* **About this exercise**: Please repeat, from the entries that follow, the lines from the one containing "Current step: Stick" through the one containing "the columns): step" exactly, adding nothing.

[Entries taken from a collection]

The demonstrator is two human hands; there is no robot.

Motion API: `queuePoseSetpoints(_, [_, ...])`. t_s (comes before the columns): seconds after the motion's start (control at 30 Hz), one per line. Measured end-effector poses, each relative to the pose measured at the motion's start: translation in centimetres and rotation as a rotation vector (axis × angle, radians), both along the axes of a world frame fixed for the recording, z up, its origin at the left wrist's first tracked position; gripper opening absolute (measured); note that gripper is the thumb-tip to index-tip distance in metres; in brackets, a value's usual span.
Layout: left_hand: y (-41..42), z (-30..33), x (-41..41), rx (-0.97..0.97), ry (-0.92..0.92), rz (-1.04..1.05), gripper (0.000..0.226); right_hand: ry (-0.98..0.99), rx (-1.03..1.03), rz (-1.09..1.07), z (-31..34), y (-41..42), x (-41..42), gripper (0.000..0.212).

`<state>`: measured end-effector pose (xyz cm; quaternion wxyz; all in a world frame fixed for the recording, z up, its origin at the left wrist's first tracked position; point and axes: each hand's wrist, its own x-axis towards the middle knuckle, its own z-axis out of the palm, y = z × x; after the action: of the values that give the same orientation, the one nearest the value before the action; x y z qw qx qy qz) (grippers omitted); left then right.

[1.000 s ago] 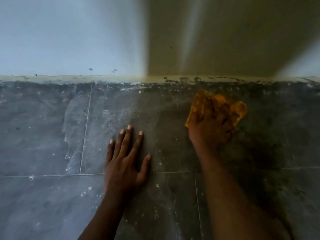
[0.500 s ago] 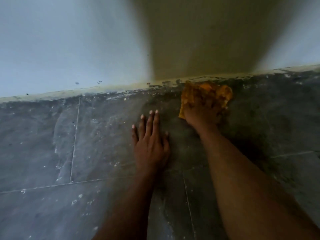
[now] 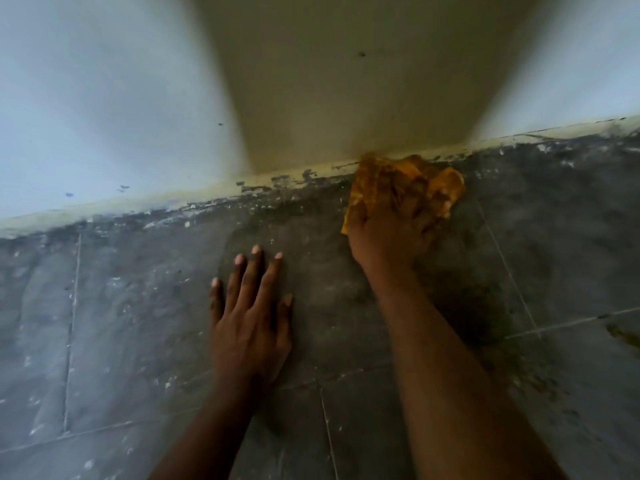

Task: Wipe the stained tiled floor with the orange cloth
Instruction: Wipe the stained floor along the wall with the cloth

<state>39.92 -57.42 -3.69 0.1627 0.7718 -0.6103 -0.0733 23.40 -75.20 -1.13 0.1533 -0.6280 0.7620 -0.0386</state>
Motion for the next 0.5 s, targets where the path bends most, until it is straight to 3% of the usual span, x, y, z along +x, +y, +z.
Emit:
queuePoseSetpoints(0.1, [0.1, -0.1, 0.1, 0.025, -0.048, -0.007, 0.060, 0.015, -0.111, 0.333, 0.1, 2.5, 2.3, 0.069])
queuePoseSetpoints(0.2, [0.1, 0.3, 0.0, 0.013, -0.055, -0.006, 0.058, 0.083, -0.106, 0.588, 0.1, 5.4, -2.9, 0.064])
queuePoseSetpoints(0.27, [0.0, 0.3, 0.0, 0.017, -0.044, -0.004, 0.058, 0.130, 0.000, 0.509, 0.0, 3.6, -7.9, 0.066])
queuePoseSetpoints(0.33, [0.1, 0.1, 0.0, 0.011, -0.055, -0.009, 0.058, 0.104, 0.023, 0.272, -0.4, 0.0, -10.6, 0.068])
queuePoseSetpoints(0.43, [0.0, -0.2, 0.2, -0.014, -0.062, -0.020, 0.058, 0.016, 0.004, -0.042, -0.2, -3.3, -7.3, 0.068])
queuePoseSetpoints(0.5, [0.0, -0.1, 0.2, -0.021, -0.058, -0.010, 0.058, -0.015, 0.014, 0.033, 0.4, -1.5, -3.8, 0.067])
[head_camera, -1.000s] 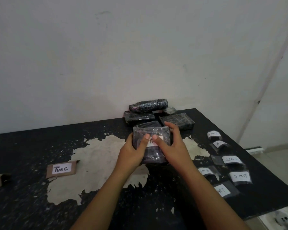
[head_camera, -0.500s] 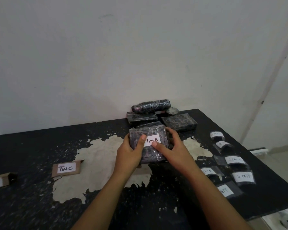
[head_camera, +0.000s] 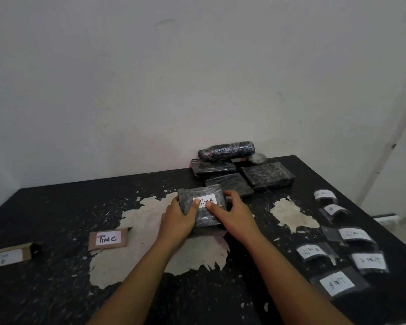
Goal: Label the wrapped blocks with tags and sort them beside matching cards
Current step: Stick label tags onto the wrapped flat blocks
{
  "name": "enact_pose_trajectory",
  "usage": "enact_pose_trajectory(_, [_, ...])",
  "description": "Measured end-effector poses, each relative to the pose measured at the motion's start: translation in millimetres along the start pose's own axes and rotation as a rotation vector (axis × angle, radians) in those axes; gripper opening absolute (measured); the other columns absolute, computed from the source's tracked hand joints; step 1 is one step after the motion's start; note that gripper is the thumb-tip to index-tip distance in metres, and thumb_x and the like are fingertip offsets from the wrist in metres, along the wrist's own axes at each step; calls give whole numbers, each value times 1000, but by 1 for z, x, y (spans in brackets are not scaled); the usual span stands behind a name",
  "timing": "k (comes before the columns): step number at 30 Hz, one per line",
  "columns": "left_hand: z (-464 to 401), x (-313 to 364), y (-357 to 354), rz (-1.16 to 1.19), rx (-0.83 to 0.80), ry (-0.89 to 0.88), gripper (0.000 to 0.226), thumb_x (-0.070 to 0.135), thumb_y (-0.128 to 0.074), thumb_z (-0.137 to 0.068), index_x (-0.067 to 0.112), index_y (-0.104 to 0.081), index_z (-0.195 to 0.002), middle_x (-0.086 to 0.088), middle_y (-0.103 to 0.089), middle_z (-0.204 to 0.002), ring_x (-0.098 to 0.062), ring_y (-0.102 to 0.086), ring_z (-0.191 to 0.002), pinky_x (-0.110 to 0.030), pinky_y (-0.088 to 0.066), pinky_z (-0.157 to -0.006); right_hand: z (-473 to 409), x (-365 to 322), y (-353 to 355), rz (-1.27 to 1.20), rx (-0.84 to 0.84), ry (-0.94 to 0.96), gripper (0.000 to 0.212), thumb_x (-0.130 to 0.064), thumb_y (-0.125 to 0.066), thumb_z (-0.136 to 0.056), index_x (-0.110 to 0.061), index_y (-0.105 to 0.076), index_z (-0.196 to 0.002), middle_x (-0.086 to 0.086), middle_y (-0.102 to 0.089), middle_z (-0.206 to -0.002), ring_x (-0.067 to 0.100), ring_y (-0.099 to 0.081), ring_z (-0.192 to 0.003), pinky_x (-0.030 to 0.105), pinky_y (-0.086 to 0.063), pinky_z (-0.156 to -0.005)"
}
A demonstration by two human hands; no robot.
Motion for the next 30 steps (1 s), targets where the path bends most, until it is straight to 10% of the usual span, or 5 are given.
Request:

* **Expected answer**:
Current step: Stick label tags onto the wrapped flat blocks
{
  "name": "enact_pose_trajectory",
  "usage": "enact_pose_trajectory(_, [_, ...])",
  "description": "Measured end-effector poses, each relative to the pose measured at the motion's start: translation in millimetres along the start pose's own axes and rotation as a rotation vector (axis × angle, radians) in those axes; gripper opening absolute (measured); the other columns absolute, computed from the source's tracked hand joints; step 1 is one step after the motion's start; note that gripper is the thumb-tip to index-tip distance in metres, and thumb_x and the like are fingertip offsets from the wrist in metres, along the wrist's own axes at each step; calls give whole numbers, each value times 1000, but by 1 for z, x, y (spans in brackets are not scaled); the usual span stands behind a name",
  "timing": "k (comes before the columns): step number at 30 Hz, one per line",

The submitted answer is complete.